8/31/2013

"Wimpy" 2¢ Miniature

"Wimpy" 2¢ Miniature
One of my more popular posts was for the Hefty 12¢ Miniature. When cleaning out my office I found even more of these miniatures, along with even more of the older Alea Tools markers I thought I had given away.

Not a lot mind you, but enough to make me wonder just where I had managed to squirrel all these things away. I'm pretty certain they were just part of the collection I had separated out for a trip to a game convention somewhere.

In with this stash were a small stack of....what for the sake of this post I will refer to as Wimpy 2¢ Miniatures. I had made a bunch of these up for players to use as PC tokens. They took a little bit more work to create, but were much cheaper and quite a bit easier to transport.

The biggest difference between the Wimpy 2¢ Miniature and the Hefty 12¢ Miniature is that instead of obtaining an cutting up a cardstock card from some collectible card game you are printing the minis at home. There are several options and variations on getting this done and your price might come out a bit more than a couple copper pieces, but even if the most expensive option is used it will be cheaper than the 12¢ miniatures.


1) You need to determine if you can print this at home or you need to go to a print shop. When I made mine I had access to a decent laser color printer. If you go the print shop route, you might need to glue the printed paper to your basing, which will make it more rigid (a plus), but make it more difficult to punch out (a negative).

ProMag Magnetic Paper
ProMag Magnetic Photo Paper
2) You'll need to determine the magnetic sheeting you need based on your ability to print the minis. I used the same magnetic sheeting I used to make my miniature storage boxes. You may need to use the more expensive magnetic sheeting made specifically for printing. 

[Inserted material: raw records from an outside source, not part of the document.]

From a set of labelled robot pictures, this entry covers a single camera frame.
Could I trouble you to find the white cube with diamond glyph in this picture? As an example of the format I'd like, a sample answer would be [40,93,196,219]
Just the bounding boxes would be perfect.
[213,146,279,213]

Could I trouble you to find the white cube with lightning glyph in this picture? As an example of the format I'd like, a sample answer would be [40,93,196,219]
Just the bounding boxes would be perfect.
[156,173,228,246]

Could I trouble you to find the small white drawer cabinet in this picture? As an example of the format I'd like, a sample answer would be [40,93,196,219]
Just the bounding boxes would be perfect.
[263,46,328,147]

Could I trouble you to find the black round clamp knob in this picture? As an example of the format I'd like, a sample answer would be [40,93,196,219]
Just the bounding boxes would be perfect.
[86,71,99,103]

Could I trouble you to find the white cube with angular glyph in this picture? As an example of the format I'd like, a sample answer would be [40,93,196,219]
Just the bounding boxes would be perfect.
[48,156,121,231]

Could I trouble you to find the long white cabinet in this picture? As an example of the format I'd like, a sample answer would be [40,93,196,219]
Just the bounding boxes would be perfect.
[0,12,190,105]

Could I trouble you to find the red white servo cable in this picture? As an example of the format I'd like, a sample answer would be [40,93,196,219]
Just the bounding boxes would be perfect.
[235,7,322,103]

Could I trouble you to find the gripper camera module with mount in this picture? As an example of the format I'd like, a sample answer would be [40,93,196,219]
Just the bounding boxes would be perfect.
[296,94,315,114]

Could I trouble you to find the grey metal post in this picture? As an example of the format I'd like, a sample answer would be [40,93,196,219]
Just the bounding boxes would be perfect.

3) Get some digital files of the minis you want to print. There are plenty of good ones out there, some for free and others, well others will cost you. Since these files aren't going to be "consumed", the cost isn't factored into the price. A HUGE bonus here is that if you get some quality files, you can use them in your virtual games as well as your face-to-face games. A good place to start is with Devin Night's free tokens, but an even better place is with some of his paid tokens because they are usually at a higher resolution and will print out much better for you. As of this posting Devin has a sale on his new batch of 364 tokens for $35. That comes out to less than 10¢ a token.

GIMP: GNU Image Manipulation Program
4) Manipulate the tokens in your favorite program. Adobe Photoshop is my choice, but if you want a free alternative, go check out GIMP. You want your figures to come out roughly 1" equals 5', but I generally make them just slightly smaller in order to get an action pose come out "right" or to make sure all of the mini is visible. You want to make sure you have the spacing between each figure to be as tight as possible, but still have adequate separation. Using some grid-lines is invaluable.

Also, and I cannot stress this enough, make sure you factor in your printer's required margins. You could lose four whole rows of minis if your fail to factor this white space in. That space isn't wasted though, just make sure none of your printing extends into that area.

5) Once your minis are arranged as you like, print them on your magnetic sheeting using your printer or on paper at the print shop.

6) Using your 1" (or other size) hole punch, punch out your new minis. If you had the print shop print them out for you, I would glue the paper to the magnets first and then punch them out. It will be a lot less messy this way.

Now you have your minis! I recommend using them with 1" fender washers, just like in the Hefty 12¢ Miniature, but since they aren't permanently affixed, you only need enough washers to base the maximum number of figures you'll have out on the table at any given time. This cuts down on the weight and expense severely (mostly the weight). If you use Alea Tools markers, then you can just place these minis straight on them.
Miniature magnetically mounted to an Alea Tool marker and a fender washer

These wimpy minis weigh 6% of what a hefty mini weights, at 17% of the cost.

This is what $4 worth of minis looks like (with one red Alea Tools Marker for reference):
$4 worth of "Wimpy" two cent miniatures

Oh...right, you guy probably want to see the math:
$1.49 sheet of 8.5 inch by 11 inch magnetic paper
÷ 80ish minatures per sheet
$0.02 cost per mini (actually 0.018, but I rounded up)

Now I know the printing isn't free, but by my math as long as it costs me 50¢ or less to print a single sheet at home I'm closer to 2¢ than 3¢ per mini.

If you've bothered to read down this far into my post, then you may be interested in obtaining the collection of "wimpy" miniatures from above. Not so much a contest this time as just a simple offer to ship them off to one of my subscribers. Next Saturday I'll reach out to a randomly selected subscriber/follower/member and offer to mail this lot off to them.